RÉFLEXIONS pour Mt 26:36-46

En entrant au jardin de Gethsémani, le Christ demande très peu aux disciples: de la compassion, un adoucissement de Son extrême solitude avant la mort. Lui qui nous a avertis de la nécessité d’être prêts à porter la croix ne nous l’impose pas du tout de force, car Il en a déjà pris sur Lui le poids principal. Mais c’est précisément pourquoi Il a le droit de nous demander, non pas même de l’aide, car nous n’avons rien avec quoi L’aider, mais une compassion petite et pourtant efficace. Car même une goutte use la pierre, et une petite souris peut aider à tirer un énorme navet.

Mais les disciples se sont assoupis de fatigue et d’angoisse. C’est une petite chose qui nous est si compréhensible et que nous nous pardonnerions facilement. Et, en conséquence, le Maître s’est trouvé dans des ténèbres sans issue. Trois fois les disciples se sont endormis, et l’un d’eux était Pierre, pour qui ce triple assoupissement fut le prélude du triple reniement. Déjà à Gethsémani, il avait la possibilité de comprendre qu’il ne fallait pas exagérer sa fermeté d’alors. Mais alors il ne l’a pas encore compris.

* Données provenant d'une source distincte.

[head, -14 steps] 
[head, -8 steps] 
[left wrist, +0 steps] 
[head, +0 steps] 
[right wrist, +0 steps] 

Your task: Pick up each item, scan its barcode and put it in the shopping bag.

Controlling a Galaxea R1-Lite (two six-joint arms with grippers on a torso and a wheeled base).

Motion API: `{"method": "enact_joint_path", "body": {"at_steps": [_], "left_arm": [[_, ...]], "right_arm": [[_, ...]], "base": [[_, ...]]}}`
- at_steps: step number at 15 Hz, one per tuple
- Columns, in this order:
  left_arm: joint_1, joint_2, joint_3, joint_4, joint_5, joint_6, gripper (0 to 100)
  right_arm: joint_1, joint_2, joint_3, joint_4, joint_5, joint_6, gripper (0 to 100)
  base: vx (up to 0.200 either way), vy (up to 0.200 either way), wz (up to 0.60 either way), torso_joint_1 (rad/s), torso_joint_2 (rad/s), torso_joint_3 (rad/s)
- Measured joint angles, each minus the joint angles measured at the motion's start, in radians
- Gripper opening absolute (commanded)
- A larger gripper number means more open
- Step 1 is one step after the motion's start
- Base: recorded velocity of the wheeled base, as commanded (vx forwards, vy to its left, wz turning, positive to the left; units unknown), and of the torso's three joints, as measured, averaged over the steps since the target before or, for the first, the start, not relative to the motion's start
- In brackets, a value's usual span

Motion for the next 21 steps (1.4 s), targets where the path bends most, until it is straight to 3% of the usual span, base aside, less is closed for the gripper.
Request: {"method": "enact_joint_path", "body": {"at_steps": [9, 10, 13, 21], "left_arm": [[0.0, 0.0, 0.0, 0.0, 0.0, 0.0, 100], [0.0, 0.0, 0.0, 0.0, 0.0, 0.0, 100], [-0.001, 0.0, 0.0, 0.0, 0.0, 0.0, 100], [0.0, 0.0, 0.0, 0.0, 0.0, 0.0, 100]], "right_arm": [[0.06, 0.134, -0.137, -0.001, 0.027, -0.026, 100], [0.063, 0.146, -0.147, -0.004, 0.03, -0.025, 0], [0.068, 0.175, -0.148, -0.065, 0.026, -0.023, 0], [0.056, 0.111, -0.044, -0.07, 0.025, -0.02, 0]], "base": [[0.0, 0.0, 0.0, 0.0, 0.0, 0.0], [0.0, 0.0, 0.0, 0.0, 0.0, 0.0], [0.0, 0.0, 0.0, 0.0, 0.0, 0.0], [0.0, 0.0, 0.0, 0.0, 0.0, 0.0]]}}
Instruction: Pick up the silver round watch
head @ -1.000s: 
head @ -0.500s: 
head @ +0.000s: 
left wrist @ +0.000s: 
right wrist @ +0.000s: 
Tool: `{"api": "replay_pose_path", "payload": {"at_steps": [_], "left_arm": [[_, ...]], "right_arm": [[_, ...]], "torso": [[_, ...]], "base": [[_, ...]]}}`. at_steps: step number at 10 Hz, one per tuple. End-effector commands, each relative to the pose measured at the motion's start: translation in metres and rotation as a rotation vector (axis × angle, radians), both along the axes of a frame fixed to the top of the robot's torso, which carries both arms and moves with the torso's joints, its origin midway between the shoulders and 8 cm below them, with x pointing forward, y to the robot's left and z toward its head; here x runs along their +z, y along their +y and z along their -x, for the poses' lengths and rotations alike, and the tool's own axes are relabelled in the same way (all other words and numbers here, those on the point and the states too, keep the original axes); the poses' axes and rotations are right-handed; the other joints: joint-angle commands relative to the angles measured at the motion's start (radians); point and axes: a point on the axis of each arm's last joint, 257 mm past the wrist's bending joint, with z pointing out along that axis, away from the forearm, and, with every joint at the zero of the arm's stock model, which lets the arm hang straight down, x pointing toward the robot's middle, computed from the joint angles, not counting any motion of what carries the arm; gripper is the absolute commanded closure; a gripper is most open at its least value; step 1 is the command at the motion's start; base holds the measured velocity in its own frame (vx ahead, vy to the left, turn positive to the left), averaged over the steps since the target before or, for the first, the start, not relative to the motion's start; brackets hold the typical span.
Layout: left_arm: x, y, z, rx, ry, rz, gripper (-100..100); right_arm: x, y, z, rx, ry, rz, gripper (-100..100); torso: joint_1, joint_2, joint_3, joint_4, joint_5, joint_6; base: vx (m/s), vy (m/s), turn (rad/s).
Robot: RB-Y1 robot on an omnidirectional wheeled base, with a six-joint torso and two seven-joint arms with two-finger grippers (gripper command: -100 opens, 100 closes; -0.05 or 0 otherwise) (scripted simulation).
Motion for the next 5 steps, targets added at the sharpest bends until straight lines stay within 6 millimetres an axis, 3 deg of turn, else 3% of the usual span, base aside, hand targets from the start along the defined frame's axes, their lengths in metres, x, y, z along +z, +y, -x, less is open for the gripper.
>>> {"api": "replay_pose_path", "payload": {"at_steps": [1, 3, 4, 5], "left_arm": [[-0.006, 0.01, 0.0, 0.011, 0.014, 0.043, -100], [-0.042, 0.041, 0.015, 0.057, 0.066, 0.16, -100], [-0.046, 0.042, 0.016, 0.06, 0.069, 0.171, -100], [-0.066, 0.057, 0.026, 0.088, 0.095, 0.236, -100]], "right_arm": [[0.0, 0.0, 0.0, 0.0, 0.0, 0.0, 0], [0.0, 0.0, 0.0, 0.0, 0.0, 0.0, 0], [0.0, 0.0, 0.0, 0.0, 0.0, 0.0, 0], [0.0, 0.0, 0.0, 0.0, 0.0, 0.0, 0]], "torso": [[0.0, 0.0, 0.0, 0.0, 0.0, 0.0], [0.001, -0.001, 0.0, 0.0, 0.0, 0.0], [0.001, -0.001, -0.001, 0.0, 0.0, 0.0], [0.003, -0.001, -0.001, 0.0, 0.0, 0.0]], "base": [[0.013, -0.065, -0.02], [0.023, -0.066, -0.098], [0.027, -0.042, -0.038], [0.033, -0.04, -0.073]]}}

Or le Seigneur n’exige pas si souvent de nous quelque chose de démesuré; d’ordinaire, ce qu’Il demande est à la mesure de nos forces. Mais nous nous laissons nous-mêmes affaiblir par les circonstances qui nous tombent dessus et que nous appelons nous-mêmes « excusables ». Et ainsi nous refusons de L’aider à résister au mal du monde.

Bien sûr, Il s’en sortira sans nous. Mais nous sera-t-il facile de nous tenir devant Lui si nous n’avons pas voulu accomplir même la plus petite chose qu’Il nous demandait?